I am working on a tutorial for my Java concurrency course. The objective is to use thread pools to compute prime numbers in parallel.
The design is based on the Sieve of Eratosthenes. It has an array of n bools, where n is the largest integer you are checking, and each element in the array represents one integer. True is prime, false is non prime, and the array is initially all true.
A thread pool is used with a fixed number of threads (we are supposed to experiment with the number of threads in the pool and observe the performance).
A thread is given a integer multiple to process. The thread then finds the first true element in the array that is not a multiple of thread's integer. The thread then creates a new thread on the thread pool which is given the found number.
After a new thread is formed, the existing thread then continues to set all multiples of it's integer in the array to false.
The main program thread starts the first thread with the integer '2', and then waits for all spawned threads to finish. It then spits out the prime numbers and the time taken to compute.
The issue I have is that the more threads there are in the thread pool, the slower it takes with 1 thread being the fastest. It should be getting faster not slower!
All the stuff on the internet about Java thread pools create n worker threads the main thread then wait for all threads to finish. The method I use is recursive as a worker can spawn more worker threads.
I would like to know what is going wrong, and if Java thread pools can be used recursively.
Your solution may run slower as threads are added for some of following problems:
Thread creation overheads: creating a thread is expensive.

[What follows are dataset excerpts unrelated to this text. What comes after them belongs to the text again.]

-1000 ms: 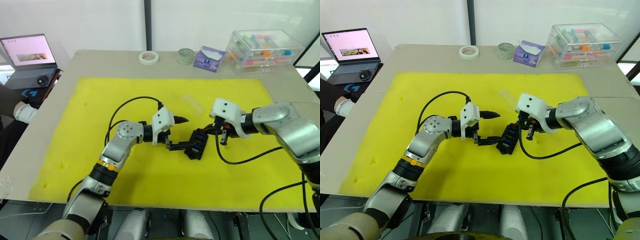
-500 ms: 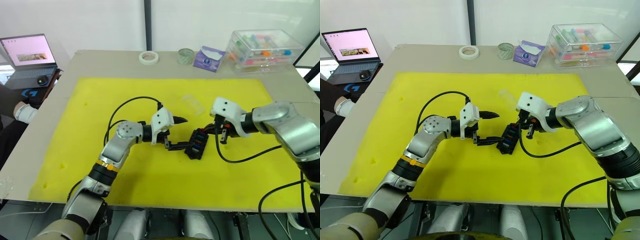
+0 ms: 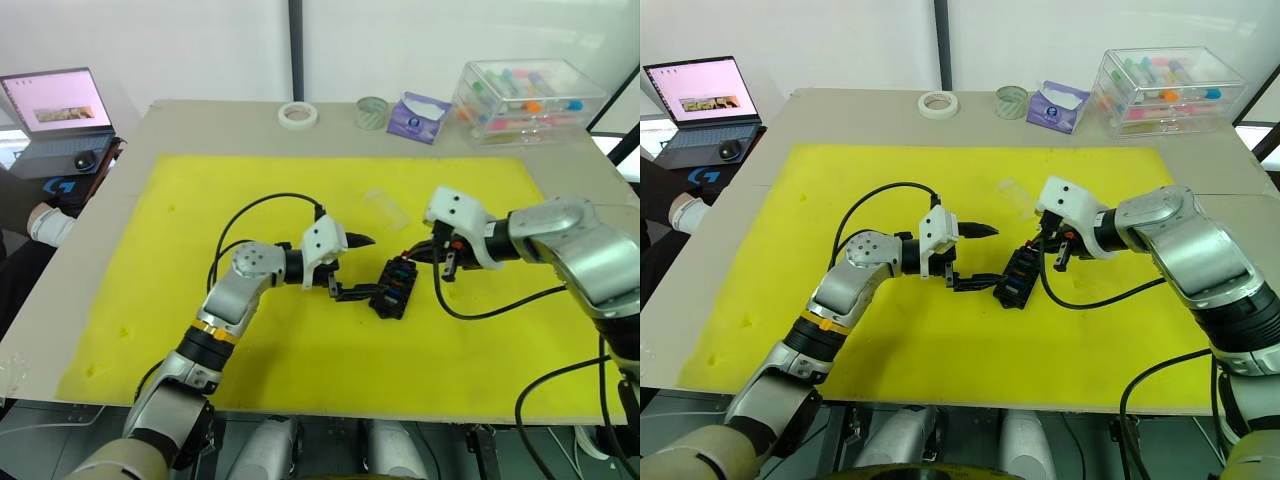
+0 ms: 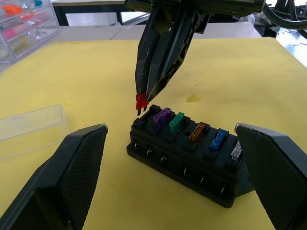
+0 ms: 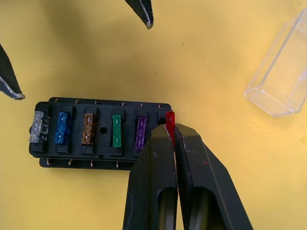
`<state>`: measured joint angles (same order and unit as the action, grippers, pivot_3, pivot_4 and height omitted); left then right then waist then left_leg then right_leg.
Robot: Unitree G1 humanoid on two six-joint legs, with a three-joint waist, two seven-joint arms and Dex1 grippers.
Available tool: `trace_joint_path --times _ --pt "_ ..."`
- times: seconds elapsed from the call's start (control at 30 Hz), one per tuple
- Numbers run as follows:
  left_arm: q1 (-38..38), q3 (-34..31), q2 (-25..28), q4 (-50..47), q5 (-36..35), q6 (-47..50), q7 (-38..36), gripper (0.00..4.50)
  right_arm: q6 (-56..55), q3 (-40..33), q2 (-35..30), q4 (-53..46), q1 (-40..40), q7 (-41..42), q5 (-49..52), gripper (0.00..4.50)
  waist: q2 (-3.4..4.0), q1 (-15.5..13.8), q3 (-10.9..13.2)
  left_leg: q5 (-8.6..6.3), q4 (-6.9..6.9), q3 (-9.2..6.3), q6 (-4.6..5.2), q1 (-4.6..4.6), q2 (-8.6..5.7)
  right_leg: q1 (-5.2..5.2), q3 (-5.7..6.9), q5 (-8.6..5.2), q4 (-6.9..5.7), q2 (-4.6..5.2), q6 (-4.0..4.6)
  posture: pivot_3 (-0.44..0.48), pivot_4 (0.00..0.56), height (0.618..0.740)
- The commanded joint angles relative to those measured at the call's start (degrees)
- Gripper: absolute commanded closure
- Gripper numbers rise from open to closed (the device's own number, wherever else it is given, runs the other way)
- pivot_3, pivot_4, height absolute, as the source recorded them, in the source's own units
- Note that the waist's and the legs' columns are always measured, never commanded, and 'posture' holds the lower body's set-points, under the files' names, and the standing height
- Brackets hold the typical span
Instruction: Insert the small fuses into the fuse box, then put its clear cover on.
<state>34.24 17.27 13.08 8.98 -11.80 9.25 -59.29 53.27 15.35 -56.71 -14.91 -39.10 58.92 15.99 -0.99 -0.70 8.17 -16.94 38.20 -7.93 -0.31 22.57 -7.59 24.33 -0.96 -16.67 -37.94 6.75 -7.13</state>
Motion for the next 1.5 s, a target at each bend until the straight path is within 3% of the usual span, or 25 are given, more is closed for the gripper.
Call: trace_joint_path --times 0.03,1.5 --pt "0.96 -0.31 0.05 -0.51 0.01 -1.06 -0.15 0.01 -0.83 -0.78 0.07 -0.41 -0.50 0.19 -0.48 4.50 0.00 0.00 0.00 0.00 0.00 0.00 0.00 0.00 0.00 0.00 0.00 0.00 0.00 0.00 0.00 0.000 0.150 0.740" --pt "0.15 0.17 0.26 -1.39 0.42 -1.03 -0.01 0.01 2.48 0.79 2.52 1.41 -0.41 0.46 -0.92 4.50 0.00 0.01 0.00 0.00 0.00 0.00 0.00 0.00 0.00 0.00 0.00 0.00 -0.01 -0.01 0.00 0.000 0.150 0.740"
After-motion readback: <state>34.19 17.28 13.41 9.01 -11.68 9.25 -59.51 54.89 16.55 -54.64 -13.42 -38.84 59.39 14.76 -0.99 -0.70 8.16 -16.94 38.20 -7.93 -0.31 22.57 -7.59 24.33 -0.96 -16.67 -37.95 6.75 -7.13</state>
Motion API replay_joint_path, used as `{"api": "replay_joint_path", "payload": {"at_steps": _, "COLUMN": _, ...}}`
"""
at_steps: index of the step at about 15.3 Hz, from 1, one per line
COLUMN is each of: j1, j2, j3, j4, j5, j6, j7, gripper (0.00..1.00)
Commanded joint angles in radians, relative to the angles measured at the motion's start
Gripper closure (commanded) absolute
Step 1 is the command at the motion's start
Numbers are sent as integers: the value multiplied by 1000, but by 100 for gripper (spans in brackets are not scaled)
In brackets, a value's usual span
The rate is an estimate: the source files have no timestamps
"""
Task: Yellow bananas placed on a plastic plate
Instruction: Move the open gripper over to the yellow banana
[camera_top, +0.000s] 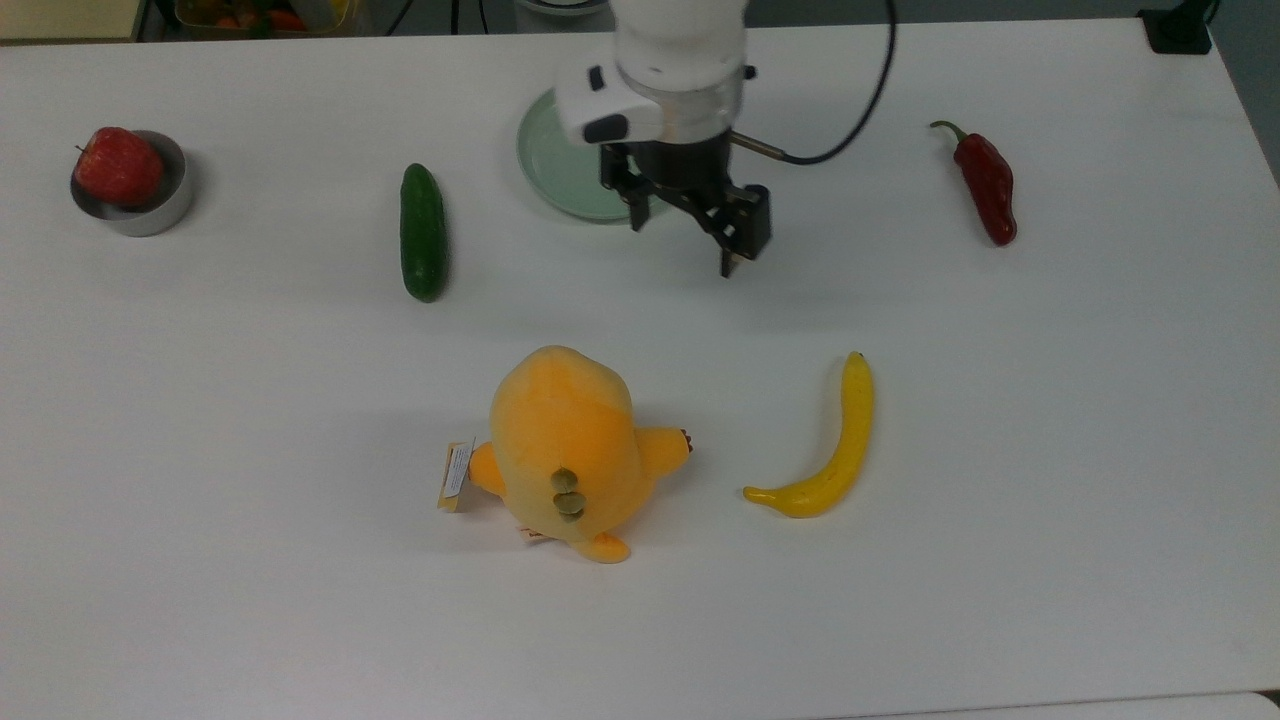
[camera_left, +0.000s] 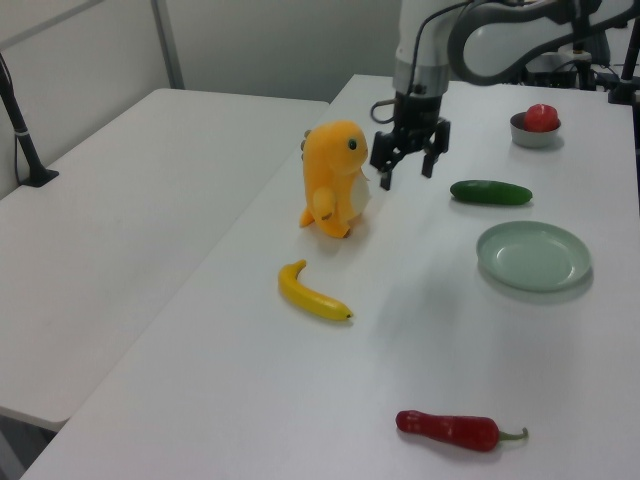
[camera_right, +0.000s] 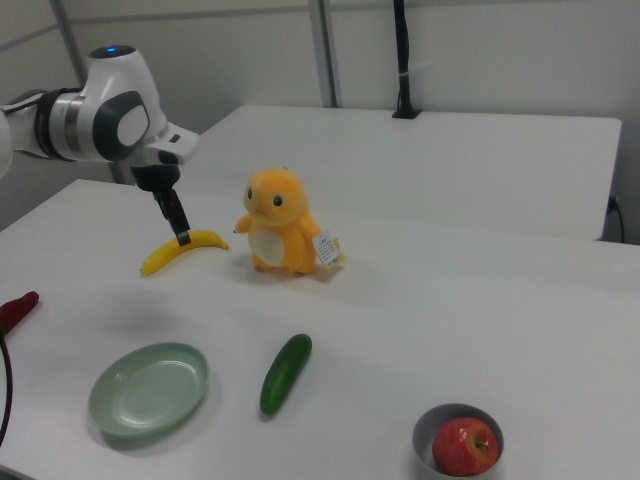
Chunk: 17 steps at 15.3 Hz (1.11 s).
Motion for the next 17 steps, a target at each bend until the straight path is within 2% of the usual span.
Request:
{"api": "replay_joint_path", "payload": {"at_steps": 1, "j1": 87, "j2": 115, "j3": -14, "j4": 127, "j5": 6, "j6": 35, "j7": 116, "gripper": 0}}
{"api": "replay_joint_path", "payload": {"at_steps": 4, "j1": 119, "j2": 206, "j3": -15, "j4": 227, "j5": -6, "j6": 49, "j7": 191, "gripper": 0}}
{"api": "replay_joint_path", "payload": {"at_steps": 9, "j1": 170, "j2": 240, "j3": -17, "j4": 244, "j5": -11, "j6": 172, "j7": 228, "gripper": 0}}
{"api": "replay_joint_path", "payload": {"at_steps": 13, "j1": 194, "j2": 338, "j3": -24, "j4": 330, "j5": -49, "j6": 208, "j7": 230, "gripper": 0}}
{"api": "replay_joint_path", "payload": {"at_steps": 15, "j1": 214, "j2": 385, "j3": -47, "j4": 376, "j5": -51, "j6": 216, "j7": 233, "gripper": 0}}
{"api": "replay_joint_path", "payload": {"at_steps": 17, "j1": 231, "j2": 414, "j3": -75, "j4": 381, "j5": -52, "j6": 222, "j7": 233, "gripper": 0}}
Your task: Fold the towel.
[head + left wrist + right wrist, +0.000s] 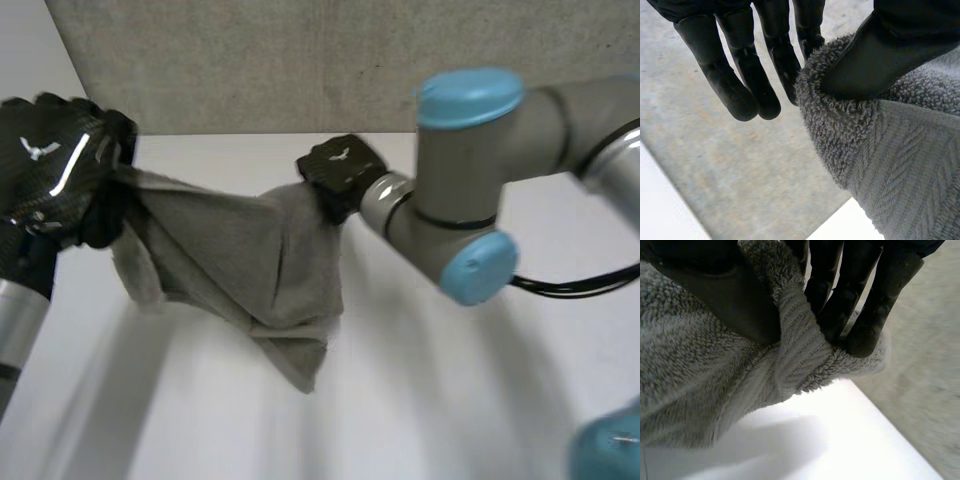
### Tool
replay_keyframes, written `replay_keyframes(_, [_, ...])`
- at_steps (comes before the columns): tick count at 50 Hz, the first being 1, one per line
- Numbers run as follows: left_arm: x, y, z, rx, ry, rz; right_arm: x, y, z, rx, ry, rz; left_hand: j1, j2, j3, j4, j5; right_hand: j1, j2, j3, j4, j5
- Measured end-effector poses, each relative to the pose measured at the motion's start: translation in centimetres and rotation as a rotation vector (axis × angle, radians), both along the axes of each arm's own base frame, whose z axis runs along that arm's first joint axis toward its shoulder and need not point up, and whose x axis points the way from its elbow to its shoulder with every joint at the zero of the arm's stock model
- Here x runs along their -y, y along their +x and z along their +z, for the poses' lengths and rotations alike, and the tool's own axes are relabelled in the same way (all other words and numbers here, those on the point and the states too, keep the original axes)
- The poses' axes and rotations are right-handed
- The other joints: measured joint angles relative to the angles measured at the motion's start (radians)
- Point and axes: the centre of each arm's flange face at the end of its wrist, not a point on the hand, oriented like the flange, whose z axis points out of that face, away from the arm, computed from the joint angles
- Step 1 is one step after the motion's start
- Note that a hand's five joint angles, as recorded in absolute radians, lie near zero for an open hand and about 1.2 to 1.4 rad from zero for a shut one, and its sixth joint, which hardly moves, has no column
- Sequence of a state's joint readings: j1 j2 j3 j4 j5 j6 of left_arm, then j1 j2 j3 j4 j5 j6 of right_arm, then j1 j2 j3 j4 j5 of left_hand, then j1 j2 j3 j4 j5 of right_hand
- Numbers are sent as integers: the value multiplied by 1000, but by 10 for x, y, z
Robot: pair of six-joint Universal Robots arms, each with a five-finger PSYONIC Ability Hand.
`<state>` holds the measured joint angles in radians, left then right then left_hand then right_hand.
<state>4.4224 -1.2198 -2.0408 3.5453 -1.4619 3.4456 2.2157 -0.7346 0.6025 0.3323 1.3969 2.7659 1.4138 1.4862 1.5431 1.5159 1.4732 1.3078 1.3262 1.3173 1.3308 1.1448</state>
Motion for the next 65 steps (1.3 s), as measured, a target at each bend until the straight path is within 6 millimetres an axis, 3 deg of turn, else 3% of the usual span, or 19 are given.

Processor contention: if there are more threads than there are processors to execute them, some of threads will be suspended waiting for a free processor. The result is that the average processing rate for each thread drops. Also, the OS then needs to time-slice the threads, and that takes away time that would otherwise be used for "real" work.
Virtual memory contention: each thread needs memory for its stack. If your machine doesn't have enough physical memory for the workload, each new thread stack increases virtual memory contention which results in paging which slows things down
Cache contention: each thread will (presumably) be scanning a different section of the array, resulting in memory cache misses. This slows down memory accesses.
Lock contention: if your threads are all reading and updating a shared array and using synchronized and one lock object to control access to the array, you could be suffering from lock contention. If a single lock object is used, each thread will spend most of its time waiting to acquire the lock. The net result is that the computation is effectively serialized, and the overall processing rate drops to the rate of a single processor / thread.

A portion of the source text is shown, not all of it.